Like poor foreign workers in most countries, Colombians have long been viewed with a measure of contempt here and tended not to advertise their origins. But with the reversal in fortunes, links with Colombia are suddenly sources of pride.

Colombian passports issued in Venezuela rose 150 percent in March from a year ago, according to the foreign ministry in Bogota. Applications for repatriation assistance from Venezuela reached a record in the first quarter of the year, the ministry said in an e-mailed response to questions.

Oil Boom

Colombians began crossing the eastern border en masse in the 1940s to escape the civil war and benefit from the oil boom in Venezuela. By the 1990s, they represented 77 percent of all migrants in Venezuela, according to Raquel Alvarez, a sociologist at the Andes University in Venezuela.

Many became voters. There are about 4.5 million Venezuelan citizens of Colombian descent, or about 16 percent of the population, according to estimates by De La Vega.

Once Latin America’s strongest currency, the Venezuelan bolivar has lost 76.7 percent since the start of last year. On the black market, the minimum wage of 5,600 bolivars is worth $20.

Henry Botero, 40, last year renewed his Colombian passport to travel to Bogota to work informally in construction.

Border City

“I never imagined 10 years ago I would be in Colombia, putting up drywall in warehouses to feed my family,” Botero said in the border city of San Cristobal on April 22. “Colombian passports used to be looked down on. Now everyone is trying to claim ancestry.”

Henry said he still prefers to keep his fiancée and child in Venezuela, to benefit from the free health care and education and near-free utilities and rent.

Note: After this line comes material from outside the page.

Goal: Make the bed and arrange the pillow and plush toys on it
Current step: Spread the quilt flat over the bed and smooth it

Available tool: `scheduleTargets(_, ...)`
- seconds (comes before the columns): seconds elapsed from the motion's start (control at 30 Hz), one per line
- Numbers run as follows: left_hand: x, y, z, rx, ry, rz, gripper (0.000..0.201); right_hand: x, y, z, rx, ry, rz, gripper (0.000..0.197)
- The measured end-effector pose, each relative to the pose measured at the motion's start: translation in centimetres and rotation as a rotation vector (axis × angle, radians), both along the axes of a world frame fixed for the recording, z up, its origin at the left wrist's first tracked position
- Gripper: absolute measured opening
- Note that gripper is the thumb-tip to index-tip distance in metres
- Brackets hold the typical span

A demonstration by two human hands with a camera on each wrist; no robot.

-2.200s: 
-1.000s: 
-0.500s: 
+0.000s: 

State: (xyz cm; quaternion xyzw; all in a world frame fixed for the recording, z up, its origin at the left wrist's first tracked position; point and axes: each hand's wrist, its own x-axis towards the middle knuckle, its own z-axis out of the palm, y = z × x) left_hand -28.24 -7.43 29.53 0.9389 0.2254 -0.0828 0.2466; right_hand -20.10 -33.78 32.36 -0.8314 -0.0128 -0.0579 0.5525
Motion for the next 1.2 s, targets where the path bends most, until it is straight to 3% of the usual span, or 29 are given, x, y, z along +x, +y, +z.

Still, after voting for Chavez for a decade, Botero said he voted for the opposition against Maduro in the last presidential elections in 2013.

Colombian emigration is leaving shops and offices near the border empty, exacerbating the broader downturn. Sergio Vergara, who owns a pharmacy in San Cristobal, said he hasn’t been able to replace a cleaner or security guard after both returned to Colombia late last year.

“It’s impossible to find anyone willing to work for the minimum wage here,” he said.

Raise Unemployment

Meanwhile, the Colombian government is worried that the influx of thousands of unskilled laborers will tax the already stretched public services and raise unemployment, currently at 10 percent in the cities.

“In the border zone there’s an immense socio-economic crisis because of the situation in Venezuela,” said Juan Manuel Corzo, a senator for Colombia’s Norte de Santander region facing San Cristobal.

There are also 205,000 refugees in Venezuela, the vast majority poor Colombians, and Martin Gottwald, deputy head of the United Nation’s refugee agency in Bogota, said many of them may leave.

Discrimination is adding to the economic pain. Maduro has blamed foreign smugglers for food shortages caused by price controls, deporting more than 2,000 Colombians so far this year.

“When they hear our accents in the food line, government activists start abusing us,” said Diaz. “It hurts me to go -- I spent over half my life here -- but this is no longer a country fit for living. It’s completely decayed.”